Part B: \(\widehat{p} \sim N(p_0, \sqrt{p_0(1-p_0)/n})\)
Answer: For repeated samples of size n and a true population proportion of \(p_0\), plotting the sample proportions will create a Normal distribution with a mean of \(p_0\) and standard deviation of \(\sqrt{p_0(1-p_0)/n})\).
Part C: \(\frac{\bar{x}-\mu_0}{s/\sqrt{n}} \sim t_{n-1}\)
Answer: For repeated samples of size n and a true population mean of \(\mu_0\), plotting the test-statistics (\(\frac{\bar{x}-\mu_0}{s/\sqrt{n}}\)) from these samples will create a t-distribution with \(n-1\) degrees of freedom.
Part D: \(\frac{(\bar{x}_1 - \bar{x}_2)}{\sqrt{\frac{s_1^2}{n1}+\frac{s_2^2}{n_2}}} \sim t_{min(n_1, n_2)-1}\)
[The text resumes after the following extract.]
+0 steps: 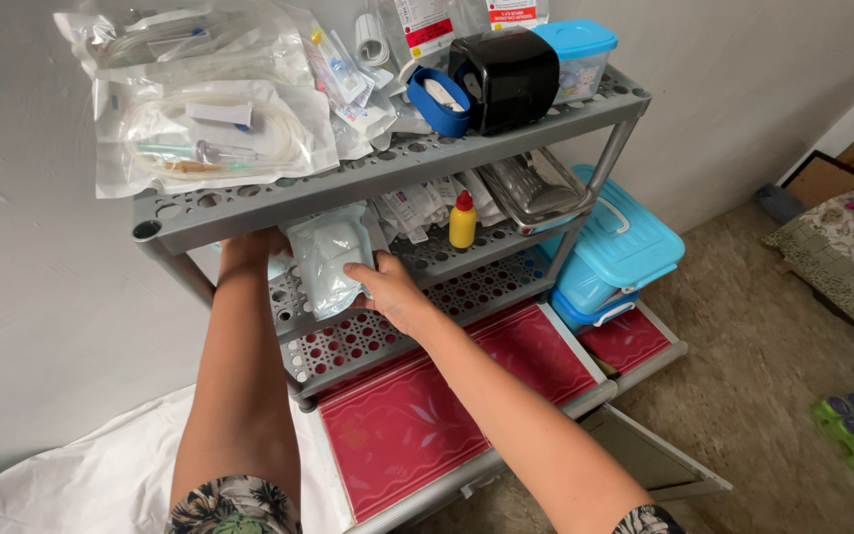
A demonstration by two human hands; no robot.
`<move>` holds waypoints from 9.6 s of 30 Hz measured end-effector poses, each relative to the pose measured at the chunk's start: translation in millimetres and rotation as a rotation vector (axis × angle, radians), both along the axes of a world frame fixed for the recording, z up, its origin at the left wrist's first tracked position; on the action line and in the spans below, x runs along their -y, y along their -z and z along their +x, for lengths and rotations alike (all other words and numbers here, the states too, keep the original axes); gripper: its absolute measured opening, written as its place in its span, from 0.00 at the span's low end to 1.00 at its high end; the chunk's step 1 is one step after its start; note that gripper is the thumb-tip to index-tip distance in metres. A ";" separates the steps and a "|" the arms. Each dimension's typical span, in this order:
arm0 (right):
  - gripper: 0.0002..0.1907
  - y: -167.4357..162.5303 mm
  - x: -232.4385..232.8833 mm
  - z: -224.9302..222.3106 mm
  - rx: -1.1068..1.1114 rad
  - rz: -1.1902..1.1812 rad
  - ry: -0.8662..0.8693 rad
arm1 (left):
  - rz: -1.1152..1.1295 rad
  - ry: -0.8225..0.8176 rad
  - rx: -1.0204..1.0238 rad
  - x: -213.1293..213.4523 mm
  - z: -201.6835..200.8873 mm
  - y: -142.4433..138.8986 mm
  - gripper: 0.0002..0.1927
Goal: The person organizes medical supplies on a metal shelving unit. They pick up packaged items from a lower shelf, fold and stack soft packaged goods, arrange tubes and packets upright on the shelves, and reposition a yellow bottle among the supplies.
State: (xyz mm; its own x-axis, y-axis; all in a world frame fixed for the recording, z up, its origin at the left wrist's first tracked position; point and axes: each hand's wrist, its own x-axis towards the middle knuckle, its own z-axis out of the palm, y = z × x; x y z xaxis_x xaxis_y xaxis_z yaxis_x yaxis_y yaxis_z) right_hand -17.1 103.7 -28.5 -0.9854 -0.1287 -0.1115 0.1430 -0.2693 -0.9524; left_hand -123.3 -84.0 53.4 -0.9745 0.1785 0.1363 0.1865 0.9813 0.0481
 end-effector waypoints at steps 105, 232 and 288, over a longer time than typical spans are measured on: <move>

For repeated samples of size \(n_1\) and \(n_2\) from populations with equal means, plotting the test statistics (a function of sample mean differences and standard error) will create a t-distribution with \(n_1 -1\) or \(n_2 -1\) df (whichever is smaller).
Part A: Why do we calculate a test-statistic?
Answer: The associated null distribution is much easier to work with.
Part B: Why do we sometimes call tests left, right, or two-tailed tests?
Answer: It corresponds to which side of the distribution we use to compute a p-value.
Part C: Now that you have seen a few examples of p-values, in non-statistical jargon: What do they tell us about our data/sample?
Answer: They tell us whether the data matches up with the null hypothesis. They do not tell us how likely or unlikely the null hypothesis is.